Saturday, 15 September 2018

4 versions of When Will You Return?


When the opening song came up in Crazy Rich Asians, I was overwhelmed by nostalgia. It was When Will You Return? (何日君再来) a song introduced by Chinese singer Zhou Xuan in a 1937 film. She was Shanghai based, an immensely popular singer and actress, perhaps the most of that era, and her songs were well known throughout Asia. When I was a kid this song was often heard and my father had an album of her songs. Her early death at 39 in 1957 may have inspired another wave of fandom when I was growing up.

The opening lines translate as:

Lovely flowers don't bloom often
Beautiful scenes aren't always there
Worries dissolve smiles
Memories of love bring back tears
After you leave tonight
When will you come back?

Zhou Xuan's version is in tango rhythm, the martial pace suggesting the dark days of the Japanese occupation of China. One imagines the singer addressing a lover who must leave imminently. The question may be rhetorical. After the PRC was established the song was censored for being too decadent.
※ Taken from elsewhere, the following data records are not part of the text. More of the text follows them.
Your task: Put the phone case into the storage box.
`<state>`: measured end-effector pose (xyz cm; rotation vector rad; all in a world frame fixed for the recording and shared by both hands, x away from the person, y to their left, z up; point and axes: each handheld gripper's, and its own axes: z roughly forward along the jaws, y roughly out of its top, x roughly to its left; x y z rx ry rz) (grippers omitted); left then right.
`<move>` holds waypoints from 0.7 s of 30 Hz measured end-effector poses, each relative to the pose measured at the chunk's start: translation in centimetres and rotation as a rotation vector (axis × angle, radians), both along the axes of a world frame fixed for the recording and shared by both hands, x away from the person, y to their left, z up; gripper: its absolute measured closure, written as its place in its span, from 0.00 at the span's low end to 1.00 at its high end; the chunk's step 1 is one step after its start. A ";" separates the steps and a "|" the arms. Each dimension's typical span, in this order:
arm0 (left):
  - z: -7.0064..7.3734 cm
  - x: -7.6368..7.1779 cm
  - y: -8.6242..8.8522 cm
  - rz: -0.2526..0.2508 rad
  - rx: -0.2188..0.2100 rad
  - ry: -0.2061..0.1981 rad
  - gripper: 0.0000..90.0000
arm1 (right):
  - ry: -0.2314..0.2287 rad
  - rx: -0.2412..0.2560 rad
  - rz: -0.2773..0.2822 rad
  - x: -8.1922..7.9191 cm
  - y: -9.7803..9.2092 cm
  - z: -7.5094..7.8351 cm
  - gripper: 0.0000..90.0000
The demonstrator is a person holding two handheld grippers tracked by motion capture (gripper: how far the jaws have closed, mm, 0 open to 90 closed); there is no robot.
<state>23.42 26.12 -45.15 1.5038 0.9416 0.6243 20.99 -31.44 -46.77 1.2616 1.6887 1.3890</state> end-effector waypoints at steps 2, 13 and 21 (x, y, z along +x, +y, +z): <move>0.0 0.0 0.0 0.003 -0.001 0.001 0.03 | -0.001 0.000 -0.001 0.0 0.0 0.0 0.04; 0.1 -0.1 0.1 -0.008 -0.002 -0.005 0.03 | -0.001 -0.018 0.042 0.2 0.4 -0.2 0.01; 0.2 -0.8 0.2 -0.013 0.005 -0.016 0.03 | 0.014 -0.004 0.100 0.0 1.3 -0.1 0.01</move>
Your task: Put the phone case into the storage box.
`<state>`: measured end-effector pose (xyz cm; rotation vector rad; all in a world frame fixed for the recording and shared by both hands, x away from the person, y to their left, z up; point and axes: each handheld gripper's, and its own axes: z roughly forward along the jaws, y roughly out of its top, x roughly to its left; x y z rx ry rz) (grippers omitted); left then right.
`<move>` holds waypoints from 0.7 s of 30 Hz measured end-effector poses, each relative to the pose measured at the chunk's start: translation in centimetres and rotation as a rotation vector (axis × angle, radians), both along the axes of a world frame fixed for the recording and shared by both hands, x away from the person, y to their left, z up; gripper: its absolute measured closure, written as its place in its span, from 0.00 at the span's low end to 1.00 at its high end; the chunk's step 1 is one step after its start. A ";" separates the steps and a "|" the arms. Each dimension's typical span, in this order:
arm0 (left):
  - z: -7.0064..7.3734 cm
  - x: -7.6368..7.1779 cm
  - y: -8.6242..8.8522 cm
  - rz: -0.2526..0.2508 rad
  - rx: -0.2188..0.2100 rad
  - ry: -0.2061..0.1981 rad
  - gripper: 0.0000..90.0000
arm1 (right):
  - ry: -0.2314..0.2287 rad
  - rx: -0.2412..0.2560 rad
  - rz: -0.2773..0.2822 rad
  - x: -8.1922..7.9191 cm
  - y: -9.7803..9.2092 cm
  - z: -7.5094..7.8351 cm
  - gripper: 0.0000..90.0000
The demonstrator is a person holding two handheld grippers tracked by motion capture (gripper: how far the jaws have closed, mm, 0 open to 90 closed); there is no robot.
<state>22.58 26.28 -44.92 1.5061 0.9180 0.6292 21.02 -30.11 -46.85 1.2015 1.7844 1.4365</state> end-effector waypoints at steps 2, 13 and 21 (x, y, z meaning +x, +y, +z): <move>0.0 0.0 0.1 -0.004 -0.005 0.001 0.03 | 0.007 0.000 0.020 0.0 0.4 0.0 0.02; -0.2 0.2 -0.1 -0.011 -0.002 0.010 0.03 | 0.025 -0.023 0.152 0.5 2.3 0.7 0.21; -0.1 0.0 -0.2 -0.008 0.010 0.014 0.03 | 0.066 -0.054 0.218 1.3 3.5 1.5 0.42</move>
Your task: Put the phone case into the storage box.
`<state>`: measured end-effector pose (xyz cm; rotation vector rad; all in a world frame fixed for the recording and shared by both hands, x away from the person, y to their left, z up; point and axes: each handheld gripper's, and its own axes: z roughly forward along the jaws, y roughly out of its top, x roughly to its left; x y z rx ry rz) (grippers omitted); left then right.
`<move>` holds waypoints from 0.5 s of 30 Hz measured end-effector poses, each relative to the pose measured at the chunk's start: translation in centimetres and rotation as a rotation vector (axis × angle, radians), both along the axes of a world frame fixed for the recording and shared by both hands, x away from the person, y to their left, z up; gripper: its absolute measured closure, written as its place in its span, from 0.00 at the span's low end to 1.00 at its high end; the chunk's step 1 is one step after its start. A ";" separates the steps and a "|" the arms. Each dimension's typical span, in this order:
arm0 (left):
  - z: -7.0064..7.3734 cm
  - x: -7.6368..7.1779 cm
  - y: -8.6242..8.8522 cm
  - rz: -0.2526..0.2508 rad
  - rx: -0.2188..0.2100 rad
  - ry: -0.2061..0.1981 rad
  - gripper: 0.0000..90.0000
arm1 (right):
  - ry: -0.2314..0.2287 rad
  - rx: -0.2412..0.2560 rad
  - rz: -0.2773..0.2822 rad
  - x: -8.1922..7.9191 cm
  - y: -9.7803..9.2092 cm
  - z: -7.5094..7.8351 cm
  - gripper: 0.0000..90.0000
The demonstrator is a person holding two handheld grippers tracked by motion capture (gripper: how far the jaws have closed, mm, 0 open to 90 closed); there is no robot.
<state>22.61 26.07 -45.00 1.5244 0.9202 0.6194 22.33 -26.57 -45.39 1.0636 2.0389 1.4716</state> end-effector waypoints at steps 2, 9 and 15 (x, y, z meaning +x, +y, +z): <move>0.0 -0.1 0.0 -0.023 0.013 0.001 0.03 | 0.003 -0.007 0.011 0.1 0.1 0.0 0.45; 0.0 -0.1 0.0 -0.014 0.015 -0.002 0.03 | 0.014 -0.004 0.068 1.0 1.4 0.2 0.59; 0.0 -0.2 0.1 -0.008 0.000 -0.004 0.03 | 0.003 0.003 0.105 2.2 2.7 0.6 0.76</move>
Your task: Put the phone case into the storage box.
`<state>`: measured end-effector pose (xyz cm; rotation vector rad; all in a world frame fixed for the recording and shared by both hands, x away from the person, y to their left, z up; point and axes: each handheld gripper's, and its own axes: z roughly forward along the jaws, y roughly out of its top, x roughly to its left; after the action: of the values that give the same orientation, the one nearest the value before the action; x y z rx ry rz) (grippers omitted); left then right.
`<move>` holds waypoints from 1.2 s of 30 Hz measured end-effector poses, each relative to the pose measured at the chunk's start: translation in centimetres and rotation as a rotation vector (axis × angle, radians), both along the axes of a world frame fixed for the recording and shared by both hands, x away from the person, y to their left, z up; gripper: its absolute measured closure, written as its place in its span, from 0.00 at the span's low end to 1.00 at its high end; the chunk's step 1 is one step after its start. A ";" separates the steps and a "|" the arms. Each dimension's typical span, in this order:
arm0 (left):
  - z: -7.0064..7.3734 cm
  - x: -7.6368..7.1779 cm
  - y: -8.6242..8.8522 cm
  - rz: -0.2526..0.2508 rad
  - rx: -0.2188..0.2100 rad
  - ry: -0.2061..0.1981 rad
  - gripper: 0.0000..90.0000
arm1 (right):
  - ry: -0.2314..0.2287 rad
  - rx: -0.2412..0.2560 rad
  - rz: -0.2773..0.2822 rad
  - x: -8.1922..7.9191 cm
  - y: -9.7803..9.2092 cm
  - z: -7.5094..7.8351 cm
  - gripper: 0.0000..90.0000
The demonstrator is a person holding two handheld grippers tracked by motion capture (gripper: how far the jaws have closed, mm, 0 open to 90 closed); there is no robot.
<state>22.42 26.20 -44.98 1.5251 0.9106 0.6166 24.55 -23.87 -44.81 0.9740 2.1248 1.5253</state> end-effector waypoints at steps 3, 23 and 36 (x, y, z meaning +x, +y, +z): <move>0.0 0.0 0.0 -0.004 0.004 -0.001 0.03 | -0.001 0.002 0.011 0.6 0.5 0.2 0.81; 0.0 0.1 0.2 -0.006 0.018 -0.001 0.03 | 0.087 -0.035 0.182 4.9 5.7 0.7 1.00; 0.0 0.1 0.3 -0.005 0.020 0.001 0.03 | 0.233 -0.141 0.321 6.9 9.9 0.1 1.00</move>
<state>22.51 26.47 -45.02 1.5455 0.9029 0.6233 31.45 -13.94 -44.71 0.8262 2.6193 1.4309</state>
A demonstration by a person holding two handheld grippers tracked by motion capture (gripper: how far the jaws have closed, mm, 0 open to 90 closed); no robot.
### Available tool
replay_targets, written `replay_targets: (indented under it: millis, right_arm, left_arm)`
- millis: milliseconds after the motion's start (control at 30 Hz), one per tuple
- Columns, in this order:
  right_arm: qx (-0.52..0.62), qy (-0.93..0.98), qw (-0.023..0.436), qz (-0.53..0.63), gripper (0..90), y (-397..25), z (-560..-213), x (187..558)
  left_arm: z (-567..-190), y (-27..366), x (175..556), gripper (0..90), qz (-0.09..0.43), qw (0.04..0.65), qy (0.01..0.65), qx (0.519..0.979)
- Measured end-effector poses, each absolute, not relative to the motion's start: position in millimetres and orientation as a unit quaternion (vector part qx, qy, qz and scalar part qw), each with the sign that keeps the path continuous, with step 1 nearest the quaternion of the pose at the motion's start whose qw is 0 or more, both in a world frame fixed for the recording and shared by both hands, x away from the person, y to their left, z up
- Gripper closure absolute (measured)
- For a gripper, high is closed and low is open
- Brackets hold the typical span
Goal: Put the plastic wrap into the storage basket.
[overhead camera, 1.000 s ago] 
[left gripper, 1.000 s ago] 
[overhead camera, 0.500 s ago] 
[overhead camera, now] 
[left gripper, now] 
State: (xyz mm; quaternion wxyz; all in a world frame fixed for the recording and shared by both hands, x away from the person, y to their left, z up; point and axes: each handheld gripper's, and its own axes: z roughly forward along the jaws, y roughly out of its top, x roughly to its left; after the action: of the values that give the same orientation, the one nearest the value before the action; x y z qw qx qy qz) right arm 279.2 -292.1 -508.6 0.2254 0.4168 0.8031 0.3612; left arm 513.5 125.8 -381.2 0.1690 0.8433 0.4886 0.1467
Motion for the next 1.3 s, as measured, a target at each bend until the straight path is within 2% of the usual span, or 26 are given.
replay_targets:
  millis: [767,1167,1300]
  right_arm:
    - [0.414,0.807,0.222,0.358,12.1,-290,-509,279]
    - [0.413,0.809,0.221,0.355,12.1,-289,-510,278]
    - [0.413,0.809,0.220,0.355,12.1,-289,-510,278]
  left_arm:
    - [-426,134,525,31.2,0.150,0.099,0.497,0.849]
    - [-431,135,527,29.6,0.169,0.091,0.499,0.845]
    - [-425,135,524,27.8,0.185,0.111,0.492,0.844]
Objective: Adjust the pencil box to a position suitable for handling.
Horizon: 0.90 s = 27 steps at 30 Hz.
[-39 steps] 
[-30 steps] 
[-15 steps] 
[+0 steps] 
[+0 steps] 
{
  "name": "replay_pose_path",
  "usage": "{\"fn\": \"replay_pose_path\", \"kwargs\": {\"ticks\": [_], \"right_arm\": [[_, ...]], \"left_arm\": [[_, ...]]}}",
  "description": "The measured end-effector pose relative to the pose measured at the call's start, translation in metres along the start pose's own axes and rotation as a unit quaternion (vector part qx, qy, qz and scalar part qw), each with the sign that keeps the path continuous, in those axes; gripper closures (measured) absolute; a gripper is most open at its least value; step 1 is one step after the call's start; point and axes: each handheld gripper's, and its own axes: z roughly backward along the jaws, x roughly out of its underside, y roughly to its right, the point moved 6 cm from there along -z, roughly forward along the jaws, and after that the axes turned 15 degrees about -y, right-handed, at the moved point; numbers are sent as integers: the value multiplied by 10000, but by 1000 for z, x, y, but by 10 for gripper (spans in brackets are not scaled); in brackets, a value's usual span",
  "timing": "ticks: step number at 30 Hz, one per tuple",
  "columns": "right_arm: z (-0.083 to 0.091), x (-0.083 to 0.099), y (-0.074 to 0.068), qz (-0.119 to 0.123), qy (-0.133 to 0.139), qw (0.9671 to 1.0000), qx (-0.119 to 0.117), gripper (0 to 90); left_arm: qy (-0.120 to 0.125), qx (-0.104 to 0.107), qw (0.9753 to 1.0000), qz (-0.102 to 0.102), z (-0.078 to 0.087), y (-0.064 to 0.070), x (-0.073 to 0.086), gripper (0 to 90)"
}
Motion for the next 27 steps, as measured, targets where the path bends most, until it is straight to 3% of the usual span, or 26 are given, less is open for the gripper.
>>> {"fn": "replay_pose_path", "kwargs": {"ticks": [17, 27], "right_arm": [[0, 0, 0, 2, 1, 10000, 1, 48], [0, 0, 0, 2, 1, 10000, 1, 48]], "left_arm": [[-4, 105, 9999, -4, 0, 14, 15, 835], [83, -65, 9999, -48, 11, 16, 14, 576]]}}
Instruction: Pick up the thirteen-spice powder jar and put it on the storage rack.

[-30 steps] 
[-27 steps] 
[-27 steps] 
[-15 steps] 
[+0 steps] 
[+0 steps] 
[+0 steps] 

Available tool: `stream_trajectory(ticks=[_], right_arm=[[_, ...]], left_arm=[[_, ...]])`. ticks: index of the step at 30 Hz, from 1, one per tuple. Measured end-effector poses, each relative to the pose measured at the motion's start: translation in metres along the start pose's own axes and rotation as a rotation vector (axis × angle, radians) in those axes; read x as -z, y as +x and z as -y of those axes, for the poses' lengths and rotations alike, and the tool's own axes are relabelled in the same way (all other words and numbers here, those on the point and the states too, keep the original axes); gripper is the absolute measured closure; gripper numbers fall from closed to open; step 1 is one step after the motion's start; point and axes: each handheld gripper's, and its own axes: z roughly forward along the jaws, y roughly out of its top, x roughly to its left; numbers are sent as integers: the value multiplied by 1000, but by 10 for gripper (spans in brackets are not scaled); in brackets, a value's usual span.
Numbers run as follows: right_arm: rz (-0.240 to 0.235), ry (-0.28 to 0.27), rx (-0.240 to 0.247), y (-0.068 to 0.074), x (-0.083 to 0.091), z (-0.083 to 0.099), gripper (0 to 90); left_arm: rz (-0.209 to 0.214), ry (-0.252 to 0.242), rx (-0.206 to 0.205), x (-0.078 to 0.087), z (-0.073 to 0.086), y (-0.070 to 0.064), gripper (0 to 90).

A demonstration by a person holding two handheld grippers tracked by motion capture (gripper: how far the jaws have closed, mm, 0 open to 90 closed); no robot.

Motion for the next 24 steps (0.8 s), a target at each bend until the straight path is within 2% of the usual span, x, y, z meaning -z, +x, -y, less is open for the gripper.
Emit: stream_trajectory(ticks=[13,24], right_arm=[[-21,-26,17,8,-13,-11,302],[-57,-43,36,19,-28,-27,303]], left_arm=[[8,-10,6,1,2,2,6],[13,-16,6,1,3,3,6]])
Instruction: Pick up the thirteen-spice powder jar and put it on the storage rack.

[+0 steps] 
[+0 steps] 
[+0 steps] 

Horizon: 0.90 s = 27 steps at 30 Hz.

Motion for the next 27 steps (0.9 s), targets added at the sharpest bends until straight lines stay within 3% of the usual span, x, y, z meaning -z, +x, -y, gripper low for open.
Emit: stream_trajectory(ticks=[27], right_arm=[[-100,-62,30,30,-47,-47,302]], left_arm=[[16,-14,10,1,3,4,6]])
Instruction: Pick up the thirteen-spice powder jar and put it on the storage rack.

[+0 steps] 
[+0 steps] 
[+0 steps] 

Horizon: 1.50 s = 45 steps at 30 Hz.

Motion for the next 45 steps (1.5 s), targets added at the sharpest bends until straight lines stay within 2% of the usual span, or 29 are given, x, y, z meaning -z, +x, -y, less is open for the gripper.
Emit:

Four decades later, Teresa Teng, a Taiwanese singer hugely popular throughout Asia, sang this version. She too had a troubled love life and died early at 40, which makes her interpretation poignant.

Lisa Ono, a Japanese singer who spent her childhood in Brazil, did a bossa nova flavoured cover in 2010 on an album featuring songs of Asia. Her throaty rendition conjures up a band performing in a cozy jazz venue.

Finally, for the Crazy Rich Asians soundtrack, Jasmine Chen has brought the song back to Shanghai, which is decadent again, in an ebullient jazz flavoured cover. The title has been changed to Waiting For Your Return, suggesting anticipation rather than resignation. It abounds in optimism and energy, matching the groundbreaking film.

The film it first appeared in, Three Stars by the Moon, was one of the last silent Chinese films, and the song track provided by a synchronised gramophone which is odd as that version is over 5 minutes. 78 RPM records held just over 3 minutes per side, which explains the normal length of a pop song. Perhaps in the middle the operator restarted the side from the beginning. There are spoken lines, by a male voice, proposing toasts to the singer. In later versions the singer speaks lines urging the lover to drink up.

The translated lyrics (scroll to bottom) illustrate how compact Chinese sentences are, and Chinese poetry more so, the reason being that Chinese usually elides pronouns and articles. The key line is 10 syllables:

今宵离别后,何日君再来?

Grammatical translation:

After you leave tonight, when will you come back?

Literal translation:

This night parting after, what day gentleman again come?

translates to gentleman but is a polite you.